E é inafiançável e imprescritível
em tempos de reparação e audiência.

Além do que o assédio e a exibição da imprensa marrom.
Sensacionalismo de caras e bocas afeitos à subclasse.
É... Nada de b.o. se convence o casal injuriado.
Demétrio assente como sempre.

Danuza é choro, dor, vergonha, ódio contido.
Depois de um rápido telefonema,
o gerente mil desculpas e mesuras,

anuncia ao casal uma reparação à altura do grave acidente:
- o atendimento médico no Einstein
- a cortesia de um pacote turístico com spa sete estrelas
- o convite gracioso para se servirem da padaria por um ano
(incluído bebidas, vinhos, finas iguarias, importados)
Tudo às expensas da casa.
É o mínimo por fazer diante do dano lastimável.

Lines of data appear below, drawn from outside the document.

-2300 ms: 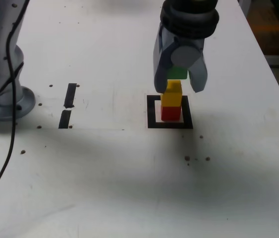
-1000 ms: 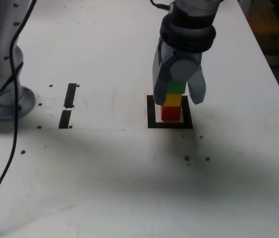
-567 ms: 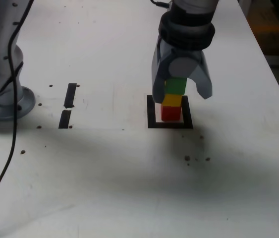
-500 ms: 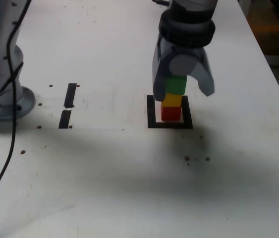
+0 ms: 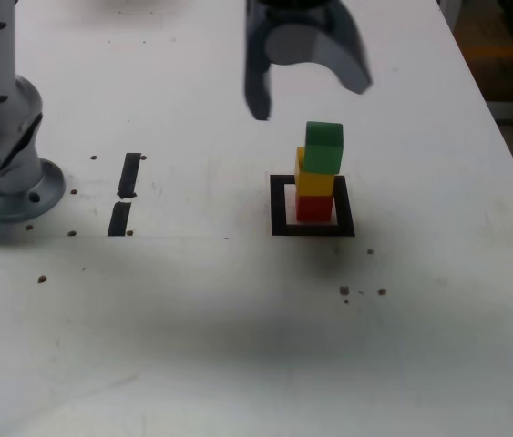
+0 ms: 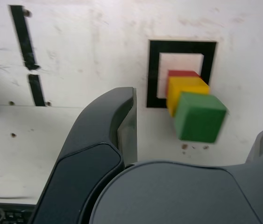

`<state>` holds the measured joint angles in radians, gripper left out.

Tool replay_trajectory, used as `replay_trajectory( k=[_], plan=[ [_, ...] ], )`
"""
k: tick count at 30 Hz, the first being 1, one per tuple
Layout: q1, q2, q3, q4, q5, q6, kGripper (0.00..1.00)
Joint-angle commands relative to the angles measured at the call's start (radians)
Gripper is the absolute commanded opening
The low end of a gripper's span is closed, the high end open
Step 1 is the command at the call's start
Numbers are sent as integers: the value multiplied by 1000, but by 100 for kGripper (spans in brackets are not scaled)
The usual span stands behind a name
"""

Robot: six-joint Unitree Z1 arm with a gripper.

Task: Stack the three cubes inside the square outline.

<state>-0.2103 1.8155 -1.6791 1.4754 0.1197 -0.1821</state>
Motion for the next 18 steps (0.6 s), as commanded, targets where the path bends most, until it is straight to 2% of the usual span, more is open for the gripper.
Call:
replay_trajectory(
  k=[1, 13, 18],
  plan=[
    [16, -23, 35, 0, 0, 0, 95],
    [98, -96, 289, -20, -23, 0, 96],
    [101, -96, 373, -63, -45, -3, 96]
  ],
)
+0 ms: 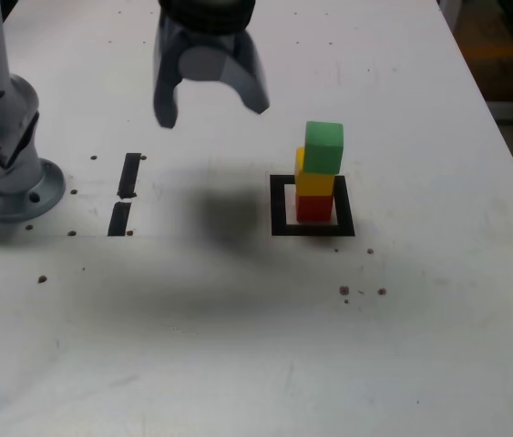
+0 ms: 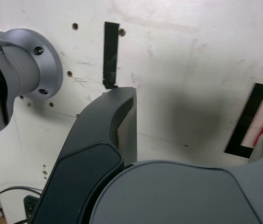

Demétrio de ar jovial exulta do acerto de contas
na sua conta e risco

compactuado com os donos da padaria chic e,
de quebra, os sonhos da infância
a poder degustar a vontade,

agora, na faixa à moda da casa chic.
Danuza só queria ir para casa lamber
as feridas daquela noite dos trópicos.

Janice sumira da cena do flagra
pelos fundos protegida pelos colegas.

Já passou da hora adiantada de fechar
a padaria chic dos Jardins.

Uma noite fria de chuva calava
nas ruas de calçadas largas e de árvores.


(Janice, nesse fatídico dia, fora trabalhar
passada por demais
de ser a última a saber
das fofocas e intrigas de que seu marido –
desempregado – estava de asas e papos pra cima
da loira da loja de 1,99 da sua rua).

(Danuza, nesse dia mundo cão, fora cear
passada por demais
por saber em primeira mão
pela amiga-rival desde sempre do Sion
de que a amiga-rival ganhara finalmente da mãe
a bela casa de Nice).

(Sopa, segundo Wikipédia, é uma comida líquida ou pastosa...
considerada, por alguns pesquisadores,
como sendo o prato mais antigo do mundo).

(Aguardo ainda o parecer do Josimar,
o crítico de gastronomia).

(Demétrio de ar jovial, sempre que dá,
escapole pra padaria chic dos Jardins
pra ver Janice, Tereza, Marina... e, comer sonhos –
tudo – na faixa enquanto duro é a vida...).